One of the most incredible technology demonstrations I ever picked for Demo was of 802.11 ad hoc mesh networking. The Demonstrator was SRI in Menlo Park and the technology had been developed for the USMC as part of their urban warfare technology.
When the technology was described to me months in advance of Dem, all the cosmic gears, sprockets and drive elements went “click” and I instantly understood that the technology could have far-reaching implications beyond the Marines and their need to keep data and other networks up and running under the most adverse of conditions.
SRI’s demonstration caught the attention of venture investors, entrepreneurs and press. Everyone who saw it immediately understood what it meant to see a network expand with the simple addition of another portable computer equipped with the right software and hardware. The audience also understood the meaning of a “dead node” in a combat 802.11 network.
SRI’s technology is still very fresh in my mind, long after it was unveiled at Demo. As a result of the that demo, I went on to pick several other mesh networking companies, notably Sky Pilot Networks, now a mesh hardware supplier, but which was originally chartered to be a public networking supplier.

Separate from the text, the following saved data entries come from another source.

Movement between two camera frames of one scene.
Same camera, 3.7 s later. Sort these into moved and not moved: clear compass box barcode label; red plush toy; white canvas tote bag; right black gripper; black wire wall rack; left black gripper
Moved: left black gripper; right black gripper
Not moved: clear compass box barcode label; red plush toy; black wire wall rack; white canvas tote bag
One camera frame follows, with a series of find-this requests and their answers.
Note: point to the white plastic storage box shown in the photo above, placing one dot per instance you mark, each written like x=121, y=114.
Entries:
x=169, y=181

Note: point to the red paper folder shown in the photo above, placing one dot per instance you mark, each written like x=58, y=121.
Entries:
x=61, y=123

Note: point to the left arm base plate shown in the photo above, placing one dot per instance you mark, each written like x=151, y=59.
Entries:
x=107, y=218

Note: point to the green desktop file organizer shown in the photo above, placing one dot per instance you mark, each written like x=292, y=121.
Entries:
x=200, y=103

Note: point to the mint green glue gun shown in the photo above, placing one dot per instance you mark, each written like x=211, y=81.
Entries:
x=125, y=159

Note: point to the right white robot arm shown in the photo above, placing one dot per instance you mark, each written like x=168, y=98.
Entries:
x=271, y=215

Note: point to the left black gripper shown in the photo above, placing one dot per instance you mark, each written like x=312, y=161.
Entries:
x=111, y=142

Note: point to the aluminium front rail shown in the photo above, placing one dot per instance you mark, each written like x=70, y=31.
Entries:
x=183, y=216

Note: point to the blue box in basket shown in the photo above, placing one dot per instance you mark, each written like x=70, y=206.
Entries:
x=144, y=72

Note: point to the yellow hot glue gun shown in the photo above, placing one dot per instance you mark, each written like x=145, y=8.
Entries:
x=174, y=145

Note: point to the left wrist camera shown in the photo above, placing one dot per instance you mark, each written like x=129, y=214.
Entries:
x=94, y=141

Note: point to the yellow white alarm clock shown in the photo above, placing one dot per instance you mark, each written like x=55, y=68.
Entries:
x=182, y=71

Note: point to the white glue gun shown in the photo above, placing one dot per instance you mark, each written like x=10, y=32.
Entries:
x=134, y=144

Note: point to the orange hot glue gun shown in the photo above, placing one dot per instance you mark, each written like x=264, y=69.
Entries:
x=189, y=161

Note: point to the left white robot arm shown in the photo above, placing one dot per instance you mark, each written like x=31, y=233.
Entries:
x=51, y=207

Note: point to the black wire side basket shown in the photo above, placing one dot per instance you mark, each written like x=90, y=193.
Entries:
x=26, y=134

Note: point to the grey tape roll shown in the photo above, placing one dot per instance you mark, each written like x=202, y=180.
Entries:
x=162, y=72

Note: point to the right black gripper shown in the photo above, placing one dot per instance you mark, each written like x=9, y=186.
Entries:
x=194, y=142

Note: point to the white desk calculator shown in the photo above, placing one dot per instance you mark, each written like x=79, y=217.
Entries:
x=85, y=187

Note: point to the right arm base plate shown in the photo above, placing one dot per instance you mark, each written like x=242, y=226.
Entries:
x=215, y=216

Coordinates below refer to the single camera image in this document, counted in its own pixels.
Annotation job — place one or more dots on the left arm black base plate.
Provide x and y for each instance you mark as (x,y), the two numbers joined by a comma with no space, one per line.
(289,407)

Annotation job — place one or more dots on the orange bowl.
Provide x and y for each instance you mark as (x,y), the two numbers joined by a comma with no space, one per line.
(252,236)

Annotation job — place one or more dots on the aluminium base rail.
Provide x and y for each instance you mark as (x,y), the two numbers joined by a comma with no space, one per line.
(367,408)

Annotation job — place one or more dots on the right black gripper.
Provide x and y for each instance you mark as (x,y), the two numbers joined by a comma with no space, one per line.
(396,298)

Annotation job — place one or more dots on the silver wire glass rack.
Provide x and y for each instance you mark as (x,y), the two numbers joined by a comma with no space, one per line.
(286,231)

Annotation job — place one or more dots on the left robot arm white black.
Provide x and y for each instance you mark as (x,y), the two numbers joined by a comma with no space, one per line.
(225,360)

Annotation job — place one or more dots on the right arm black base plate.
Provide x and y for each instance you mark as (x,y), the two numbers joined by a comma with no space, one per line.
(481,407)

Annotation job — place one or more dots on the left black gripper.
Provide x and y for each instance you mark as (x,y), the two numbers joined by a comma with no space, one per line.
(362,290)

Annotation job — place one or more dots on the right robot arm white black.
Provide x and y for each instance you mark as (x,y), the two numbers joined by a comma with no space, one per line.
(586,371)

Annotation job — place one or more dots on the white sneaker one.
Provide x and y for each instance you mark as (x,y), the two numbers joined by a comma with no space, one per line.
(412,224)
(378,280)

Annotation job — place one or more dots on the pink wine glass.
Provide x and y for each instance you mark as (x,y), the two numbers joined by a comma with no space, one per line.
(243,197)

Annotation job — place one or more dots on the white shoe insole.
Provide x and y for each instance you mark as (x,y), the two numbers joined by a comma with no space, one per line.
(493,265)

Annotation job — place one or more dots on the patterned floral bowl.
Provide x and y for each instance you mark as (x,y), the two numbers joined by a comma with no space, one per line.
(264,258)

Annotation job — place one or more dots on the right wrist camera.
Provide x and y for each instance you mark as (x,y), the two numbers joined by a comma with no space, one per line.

Two ther companies in this space that deserve watching are Firetide Networks (pick by Chis Shipey to launch at Demo 2003) and Packet Networks ( a co-founder of which is the former SRI researcher credited with pioneering mesh networks).
Instant wireless networking (another name for 802.11 mesh networks) has scored a number of impressive wins since it was unveiled six years ago. It’s now used extensively by the Department of Defense, emergency services agencies and municipalities to increase the flow of information in a variety of circumstances.
Firetide is one example of how instant wireless networking suppliers have been able to quickly capitalize on the growth of wireless networking. Since its founding in 2003, it has gone on to create a partner network that specializes in installing instant user-configurable wireless networks for anyone that wants to deploy wireless VOIP, video surveillance and high speed internet connectivity. Meru Networks, Netgear, AirPath Wireless and Pronto Networks.
Packet Networks has been equally successful in the public sector.
Mesh networking is an important is also a part of educational computing where college level instructors are using it to create instant networks that are used for field work. One of the most unusual instant networks was highlighted recently in the blog of HP’s educational computing evangelist, Jim Vanides. One of Vanides more unusual posts here, concerns an enterprising geology professor who organizes multi car caravans that take students on field tours for a geology class. The far-thinking professor has built a power point deck that outlines the geologic features the students see as they whiz along at 60 or more miles an hour. The students sre using tablet PCs equipped with wireless adapters and mesh networking software. Presumably, the professor is controlling the display of PowerPoint slides from a passenger seat somewhere along the rolling classroom. I can only hope that student drivers aren’t glued to the slides on their notebooks and talking on their cell phones while they drive.
Instant mesh networking, it’s a technology that can transform educational and all other categories of porftable computing.—Jim Forbes, wirelessly from my palm fronded outside office on a small mountaintop in rural San Diego County on 09/04/2007. Woops, I guesss that was a small earthquake offshore. Fins up!
(mandatory disclosure: Prior to retiring after a stroke kicked my butt in the hours before I was to have opened a Demo show, I produced DemoMobile, worked with Chris Shipley on Demo and wrote the printed and online versions of the DemoLetter and DemoMobile Letter.).